SQL:******* UNPARSED QUERY IS ******* 
SELECT "T1"."DUMMY" "QCSJ_C000000000300000",
       "T2"."DUMMY" "QCSJ_C000000000300001" 
  FROM "SYS"."DUAL" "T1",
       "SYS"."DUAL" "T2" 
 WHERE "T1"."DUMMY"="T2"."DUMMY"

Query block (0x2aaaac888538) unchanged 
Query block (0x2aaaac887918) before join elimination: 
SQL:******* UNPARSED QUERY IS ******* 
SELECT "from$_subquery$_003"."QCSJ_C000000000300000_0" "QCSJ_C000000000300000",
       "from$_subquery$_003"."QCSJ_C000000000300001_1" "QCSJ_C000000000300001",
       "T3"."DUMMY" "DUMMY" 
  FROM  (SELECT "T1"."DUMMY" "QCSJ_C000000000300000_0",
                "T2"."DUMMY" "QCSJ_C000000000300001_1"
           FROM "SYS"."DUAL" "T1",
                "SYS"."DUAL" "T2" 
          WHERE "T1"."DUMMY"="T2"."DUMMY") "from$_subquery$_003",
        "SYS"."DUAL" "T3" 
 WHERE "from$_subquery$_003"."QCSJ_C000000000300000_0"="T3"."DUMMY"
Apparently Oracle joins first two tables and combins them into an inline view (first query block above). At this point it must take all the rows from both tables cause it doesn’t know which of them would be used later on for further join(s) or in the result set of columns.
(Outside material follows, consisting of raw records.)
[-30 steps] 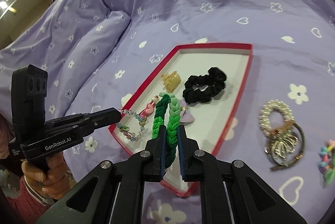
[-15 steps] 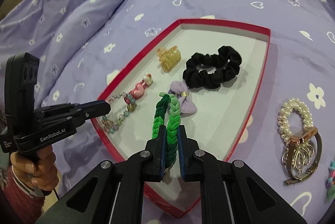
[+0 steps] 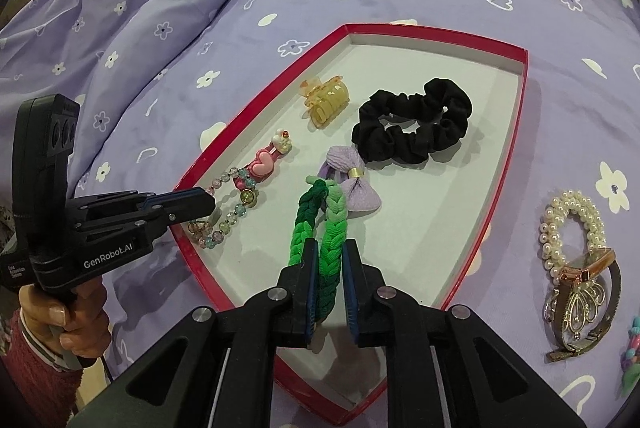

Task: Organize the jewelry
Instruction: 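Carry the bracelet and green braided tie into the box lid and release, then move both tools back toward the pearl bracelets and remaining items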

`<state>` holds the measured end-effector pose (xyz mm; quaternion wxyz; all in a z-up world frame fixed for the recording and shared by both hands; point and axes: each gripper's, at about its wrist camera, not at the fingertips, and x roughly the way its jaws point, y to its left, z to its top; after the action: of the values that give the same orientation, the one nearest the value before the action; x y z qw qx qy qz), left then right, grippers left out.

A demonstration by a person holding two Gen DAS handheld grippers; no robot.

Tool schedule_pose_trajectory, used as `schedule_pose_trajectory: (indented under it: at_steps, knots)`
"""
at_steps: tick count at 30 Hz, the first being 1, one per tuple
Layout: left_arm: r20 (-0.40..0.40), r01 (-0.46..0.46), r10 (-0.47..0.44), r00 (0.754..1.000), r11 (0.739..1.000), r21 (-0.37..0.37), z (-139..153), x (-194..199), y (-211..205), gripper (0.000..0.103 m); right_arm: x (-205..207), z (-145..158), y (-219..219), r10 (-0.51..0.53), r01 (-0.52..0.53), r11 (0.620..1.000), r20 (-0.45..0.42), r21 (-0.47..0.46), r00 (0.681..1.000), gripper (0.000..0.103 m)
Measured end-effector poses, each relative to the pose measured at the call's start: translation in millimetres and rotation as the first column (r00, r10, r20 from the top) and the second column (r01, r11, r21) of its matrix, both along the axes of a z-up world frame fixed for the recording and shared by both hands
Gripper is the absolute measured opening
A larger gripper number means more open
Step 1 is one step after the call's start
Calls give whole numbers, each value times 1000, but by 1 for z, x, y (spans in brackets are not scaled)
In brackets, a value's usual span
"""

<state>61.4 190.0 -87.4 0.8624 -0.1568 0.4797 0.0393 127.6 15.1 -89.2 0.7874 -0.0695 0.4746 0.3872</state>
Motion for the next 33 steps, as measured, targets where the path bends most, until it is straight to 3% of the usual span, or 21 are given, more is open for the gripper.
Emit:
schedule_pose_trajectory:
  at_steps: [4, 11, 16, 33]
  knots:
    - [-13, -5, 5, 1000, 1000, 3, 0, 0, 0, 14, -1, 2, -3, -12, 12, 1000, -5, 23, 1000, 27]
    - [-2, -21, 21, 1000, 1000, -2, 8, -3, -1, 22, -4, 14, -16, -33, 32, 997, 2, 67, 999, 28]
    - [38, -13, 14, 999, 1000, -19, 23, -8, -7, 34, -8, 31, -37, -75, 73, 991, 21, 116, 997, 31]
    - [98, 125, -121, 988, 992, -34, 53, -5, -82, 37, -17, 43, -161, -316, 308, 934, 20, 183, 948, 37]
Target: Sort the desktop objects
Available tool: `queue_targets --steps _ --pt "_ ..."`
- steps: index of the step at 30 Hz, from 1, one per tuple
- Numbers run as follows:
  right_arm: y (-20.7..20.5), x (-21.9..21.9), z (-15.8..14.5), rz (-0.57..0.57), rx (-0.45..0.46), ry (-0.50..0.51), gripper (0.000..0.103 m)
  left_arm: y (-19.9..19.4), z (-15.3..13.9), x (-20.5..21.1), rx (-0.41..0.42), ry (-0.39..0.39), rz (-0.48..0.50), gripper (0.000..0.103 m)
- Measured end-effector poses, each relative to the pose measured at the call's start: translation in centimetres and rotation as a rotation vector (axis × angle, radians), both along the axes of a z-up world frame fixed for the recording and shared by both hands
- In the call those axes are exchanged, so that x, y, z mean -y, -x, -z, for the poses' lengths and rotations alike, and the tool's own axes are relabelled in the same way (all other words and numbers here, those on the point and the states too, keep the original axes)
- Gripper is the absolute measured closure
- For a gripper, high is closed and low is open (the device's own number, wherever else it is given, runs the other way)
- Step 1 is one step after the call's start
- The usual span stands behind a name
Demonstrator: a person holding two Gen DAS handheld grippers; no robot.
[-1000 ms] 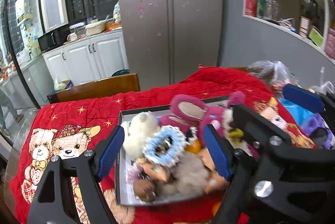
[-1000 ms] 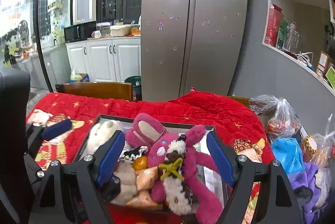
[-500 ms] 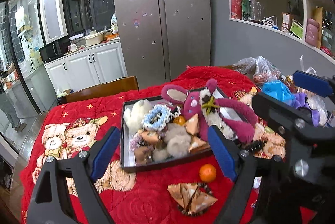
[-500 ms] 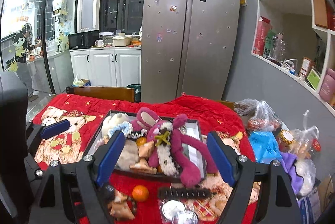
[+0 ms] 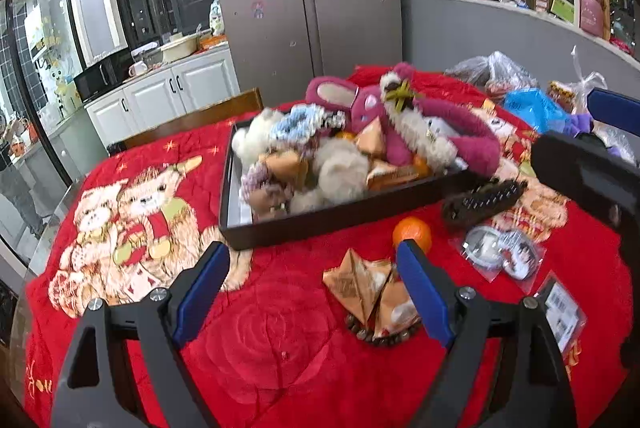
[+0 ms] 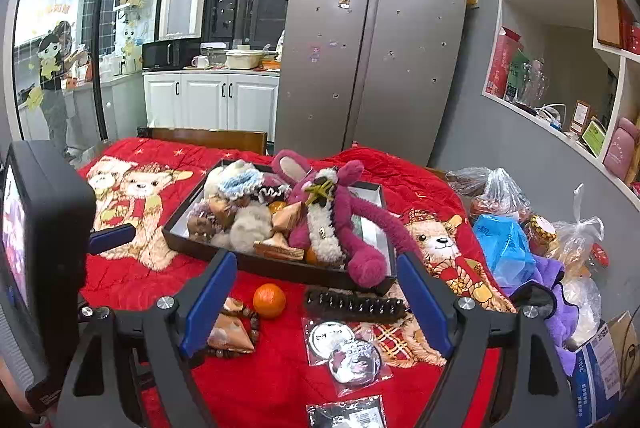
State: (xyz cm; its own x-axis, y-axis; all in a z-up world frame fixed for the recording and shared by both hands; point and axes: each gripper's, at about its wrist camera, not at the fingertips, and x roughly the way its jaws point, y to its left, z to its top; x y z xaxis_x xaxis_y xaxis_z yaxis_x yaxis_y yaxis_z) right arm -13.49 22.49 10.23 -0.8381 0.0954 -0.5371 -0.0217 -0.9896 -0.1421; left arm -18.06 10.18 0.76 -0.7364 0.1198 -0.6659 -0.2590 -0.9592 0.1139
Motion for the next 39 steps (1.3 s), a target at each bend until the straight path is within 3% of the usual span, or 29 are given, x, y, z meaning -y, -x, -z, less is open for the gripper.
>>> queue_targets --steps 8,17,23,39 --pt "0.8 2.2 4.1 -0.065 0.071 -0.019 0.018 1.5 3.1 0.9 0.054 0.004 -0.026 0.017" --pt "2.1 1.6 7.1 -0.078 0.131 0.059 0.018 2.0 4.4 1.8 0.068 0.011 -0.041 0.017" --pt "2.6 1.0 8.1 -0.077 0.159 0.111 0.018 2.0 4.8 2.3 0.055 0.008 -0.05 0.016" --pt "2.8 1.6 9.2 -0.097 0.188 0.098 0.018 2.3 5.6 4.1 0.067 -0.004 -0.1 0.015"
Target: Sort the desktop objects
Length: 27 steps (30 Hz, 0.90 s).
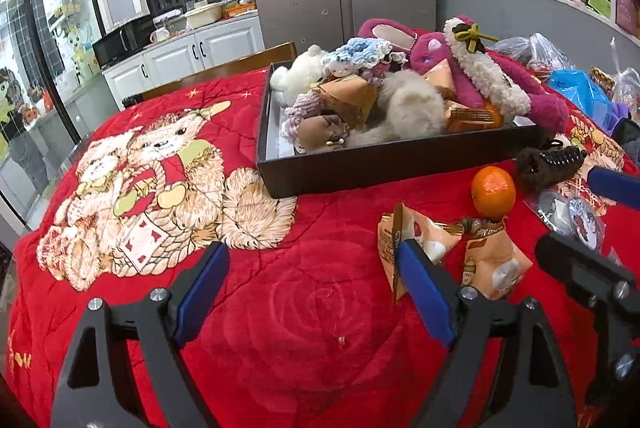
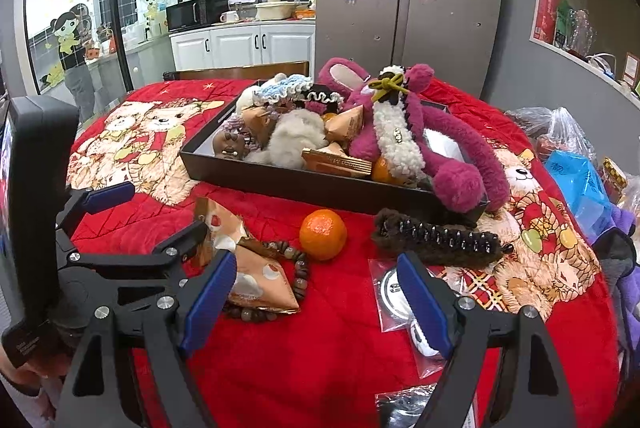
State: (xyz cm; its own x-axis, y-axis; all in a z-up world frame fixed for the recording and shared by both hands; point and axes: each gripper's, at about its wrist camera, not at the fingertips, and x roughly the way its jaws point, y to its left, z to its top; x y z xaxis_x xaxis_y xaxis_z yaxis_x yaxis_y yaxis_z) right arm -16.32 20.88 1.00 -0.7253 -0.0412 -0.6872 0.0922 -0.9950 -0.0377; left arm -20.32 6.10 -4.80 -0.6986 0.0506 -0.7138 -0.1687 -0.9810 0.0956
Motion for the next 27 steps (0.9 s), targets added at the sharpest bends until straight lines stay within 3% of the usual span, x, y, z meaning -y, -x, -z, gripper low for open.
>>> queue_targets --steps 8,11,13,18,24,26,27 --pt "0.3 0.9 1.1 -0.026 0.027 -0.004 0.018 0.5 0.5 0.4 0.022 -0.015 -0.004 0.018" --pt "0.5 1.1 1.3 -0.031 0.031 -0.008 0.018 0.9 0.9 0.5 0.047 -0.031 0.001 0.043" --pt "0.6 1.3 1.6 -0.037 0.047 0.005 0.018 1.5 1.8 0.5 0.1 -0.036 0.003 0.07" --pt "0.6 1.7 2.0 -0.048 0.06 0.006 0.018 1.7 2.0 0.6 0.114 -0.057 0.017 0.082" --pt "1.1 1.5 2.7 -0.037 0.085 0.006 0.018 1.6 2.0 0.3 0.107 -0.045 0.021 0.081" --pt "1.2 1.5 3.0 -0.035 0.09 0.001 0.018 1.5 2.0 0.4 0.108 -0.047 0.017 0.075" --pt "1.2 1.6 3.2 -0.037 0.095 0.0 0.019 1.5 2.1 0.5 0.109 -0.045 0.013 0.065"
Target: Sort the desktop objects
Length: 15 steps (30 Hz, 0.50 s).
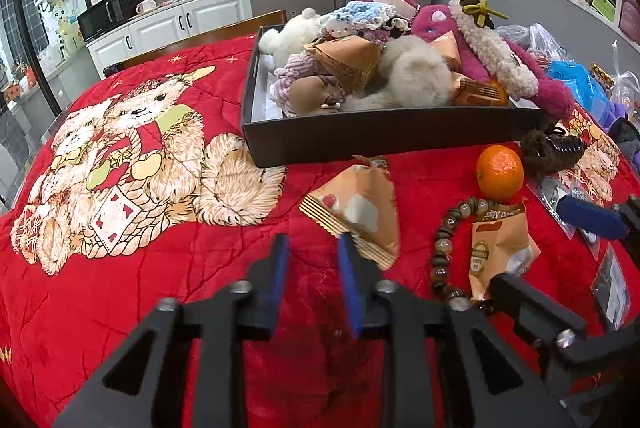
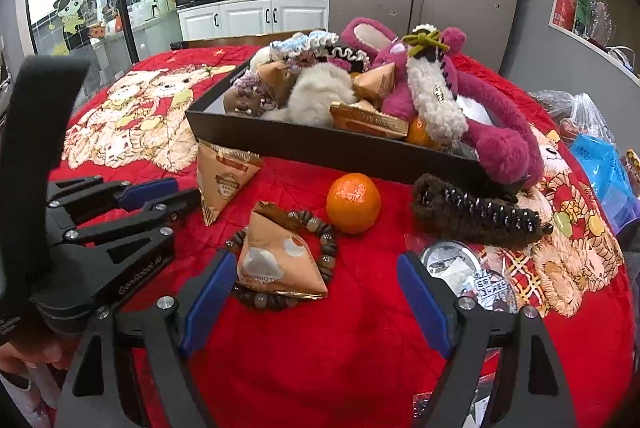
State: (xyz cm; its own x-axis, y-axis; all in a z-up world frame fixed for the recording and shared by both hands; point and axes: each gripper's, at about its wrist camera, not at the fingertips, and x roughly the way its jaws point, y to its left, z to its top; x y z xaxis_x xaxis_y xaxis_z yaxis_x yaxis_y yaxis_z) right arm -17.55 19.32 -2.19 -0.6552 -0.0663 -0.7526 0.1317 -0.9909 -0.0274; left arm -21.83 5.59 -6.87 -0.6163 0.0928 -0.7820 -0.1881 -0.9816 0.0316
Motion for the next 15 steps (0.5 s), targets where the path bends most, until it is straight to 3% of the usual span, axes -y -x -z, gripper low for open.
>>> queue_targets --steps 1,4,10,11,14,15 --pt "0.1 0.1 0.2 -0.003 0.006 -0.003 0.018 0.1 0.0 0.1 0.001 0.009 -0.009 0.057" --pt "0.3 0.3 0.6 -0.007 0.015 0.001 0.019 0.0 -0.1 0.5 -0.003 -0.009 -0.011 0.051" --pt "0.4 0.2 1.0 -0.011 0.021 0.011 0.019 -0.1 -0.1 0.3 -0.004 -0.011 0.013 0.044" --pt "0.4 0.2 1.0 -0.011 0.022 0.015 0.022 -0.1 -0.1 0.1 -0.006 -0.007 0.026 0.043" --pt "0.6 0.2 1.2 -0.021 0.051 0.02 0.053 -0.5 -0.3 -1.0 -0.024 0.024 0.066 0.042" --pt "0.6 0.2 1.3 -0.024 0.055 0.023 0.054 -0.6 -0.3 -1.3 -0.03 0.038 0.069 0.042"
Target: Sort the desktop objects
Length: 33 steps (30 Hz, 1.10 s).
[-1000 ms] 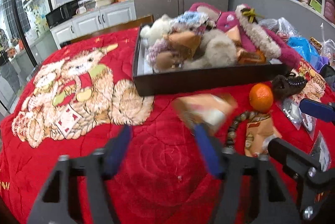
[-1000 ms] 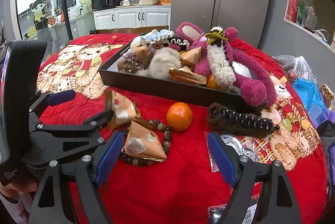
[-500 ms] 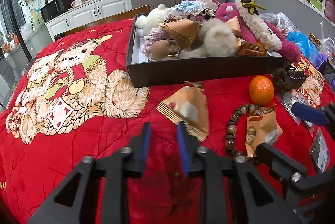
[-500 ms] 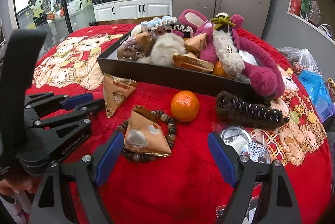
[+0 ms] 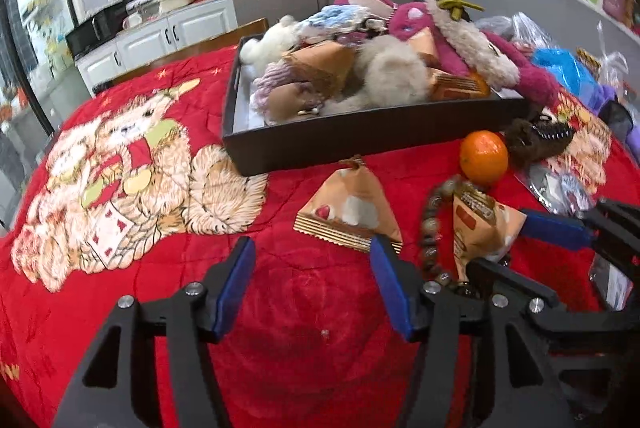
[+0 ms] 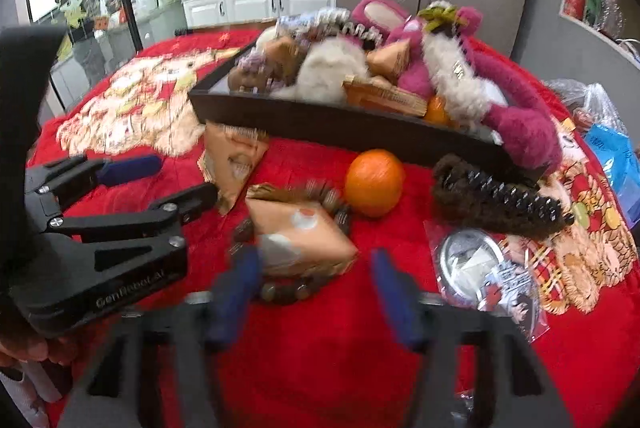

Ergo, in case some columns might be (and in my case are) named identically, Oracle gives them unique aliases.
Then it joins the third table (btw that’s why with two tabs the error doesn’t happen) (see the second query block in the snippet). Because this is the last table to be joined and all the previous tables have got unique aliases, Oracle doesn’t give unique aliases to t3 table’s columns. Finally it restricts the result set columns list as requested by user. At this point we've got only one dummy column, from table t3.
This behavior looks like a really nasty bug as it conceals errors in development. I bumped into it (like many others) when migrated to Oracle 11g where the bug is fixed and the ansi query like this starts failing. A quick search on metalink revealed a note ID 835701.1 saying that it's been fixed in 10.2.0.5 and afterwards.